Parliamentary Papers on this subject appeared on 9th May and 28th July. The latter is remarkable for the statesmanlike utterance, quoted as a motto at the head of this chapter, which shows that at least some of our politicians looked on a new settlement as something more than a chapel-of-ease of our prisons. In other respects the Report is somewhat puerile. It recommended the need of strict discipline in the new settlement, and pointed out the district of the River das Voltas as desirable. If this were the same as the River Volta of the Gold Coast, the Committee evidently regarded fever as the most effective of governors.

It is curious to speculate on the results that might have attended these weak and stumbling moves. Probably the strenuous opposition of Burke vetoed the Gambia and Gold Coast schemes; but the Government, still intent upon the Atlantic coast of Africa, sent a sloop, H.M.S. “Nautilus,” to survey the south-west coast between 15° 50´ and 33°. Very fortunately for the future of the British people the whole coast was found to be inhospitable.

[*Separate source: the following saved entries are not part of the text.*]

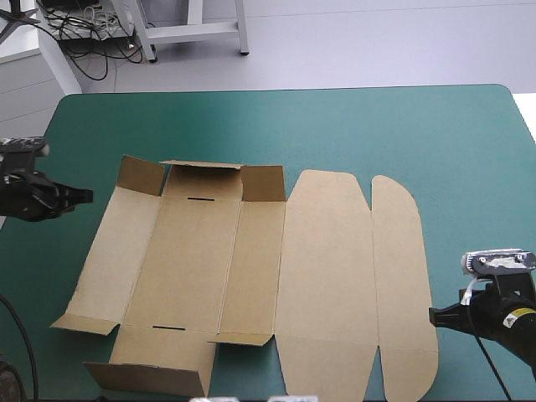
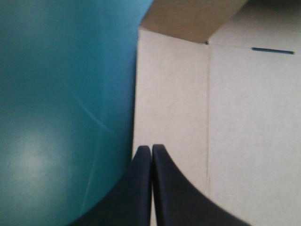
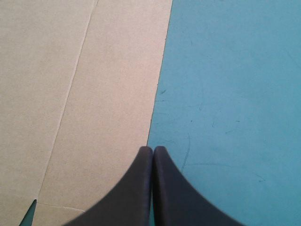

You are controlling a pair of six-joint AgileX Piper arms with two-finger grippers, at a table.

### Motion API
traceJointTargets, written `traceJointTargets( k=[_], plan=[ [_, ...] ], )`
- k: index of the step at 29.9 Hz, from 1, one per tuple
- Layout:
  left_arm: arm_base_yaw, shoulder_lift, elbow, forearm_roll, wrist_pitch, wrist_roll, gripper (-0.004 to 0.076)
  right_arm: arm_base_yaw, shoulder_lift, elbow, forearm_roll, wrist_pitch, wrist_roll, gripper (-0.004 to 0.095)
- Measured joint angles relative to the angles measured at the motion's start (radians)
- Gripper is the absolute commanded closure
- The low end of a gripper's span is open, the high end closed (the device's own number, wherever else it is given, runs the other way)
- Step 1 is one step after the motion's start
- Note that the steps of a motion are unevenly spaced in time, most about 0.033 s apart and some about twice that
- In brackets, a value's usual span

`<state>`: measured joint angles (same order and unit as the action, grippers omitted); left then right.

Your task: Fold the box

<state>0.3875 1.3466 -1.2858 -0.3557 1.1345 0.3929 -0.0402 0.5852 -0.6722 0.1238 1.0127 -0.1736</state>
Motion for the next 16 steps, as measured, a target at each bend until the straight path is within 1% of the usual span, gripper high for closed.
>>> traceJointTargets(
  k=[4,7,10,16],
  plan=[
    [0.144,0.016,-0.002,-0.018,0.072,0.029,0.0734,0.000,0.000,0.000,0.000,-0.007,0.000,0.0927],
    [0.208,0.019,-0.003,-0.007,0.094,0.051,0.0734,0.000,0.000,0.000,0.000,-0.007,0.000,0.0928],
    [0.235,0.020,-0.003,-0.007,0.098,0.055,0.0734,0.000,0.000,0.000,0.000,-0.007,0.000,0.0928],
    [0.237,0.021,-0.003,-0.042,0.100,0.058,0.0733,0.000,0.000,0.000,0.000,-0.007,0.000,0.0928]
  ],
)
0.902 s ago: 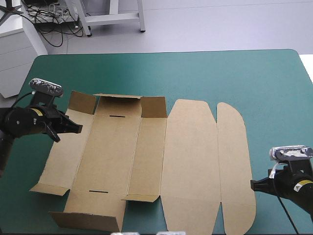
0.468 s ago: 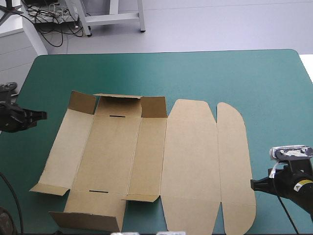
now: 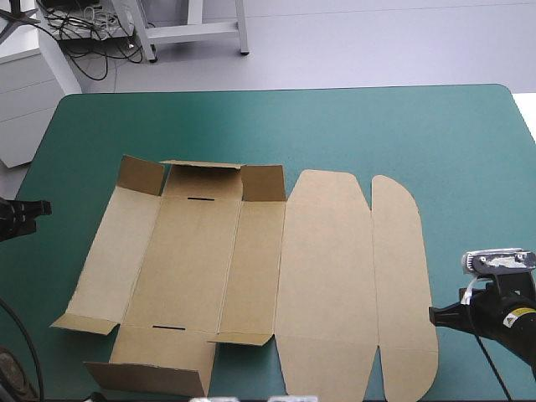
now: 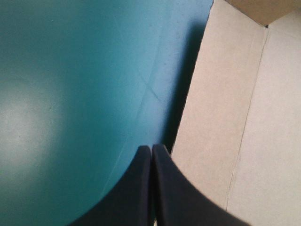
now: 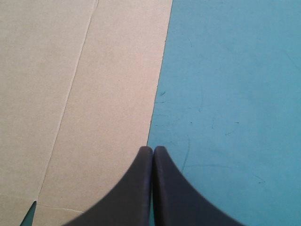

If the hinterland of Walfisch Bay or Angra Pequeña had been less barren it is almost certain that the new penal colony would have been formed at one of those spots. Ministers also turned their attention to the coasts adjacent to Cape Town; for we find Pitt writing to Grenville on 2nd October 1785: “I have desired Devagnes also to send you some papers relative to a scheme of a settlement on the Caffre coast, to answer in some respects the purposes of the Cape, and to serve also as a receptacle for convicts, which I hope you will have time to look at.”[698]

This points to a plan for settling some point of the coast of Caffraria, possibly Algoa Bay or what is now East London. There were special reasons for gaining a foothold in that quarter, seeing that the Dutch Republic was falling more and more under the control of France, and the union of those two Powers in the East would have threatened the existence of our Indian Empire. A British stronghold on the South African coast was therefore highly desirable; but perhaps matters were too strained in the years 1786 and 1787 for this menacing step to be taken.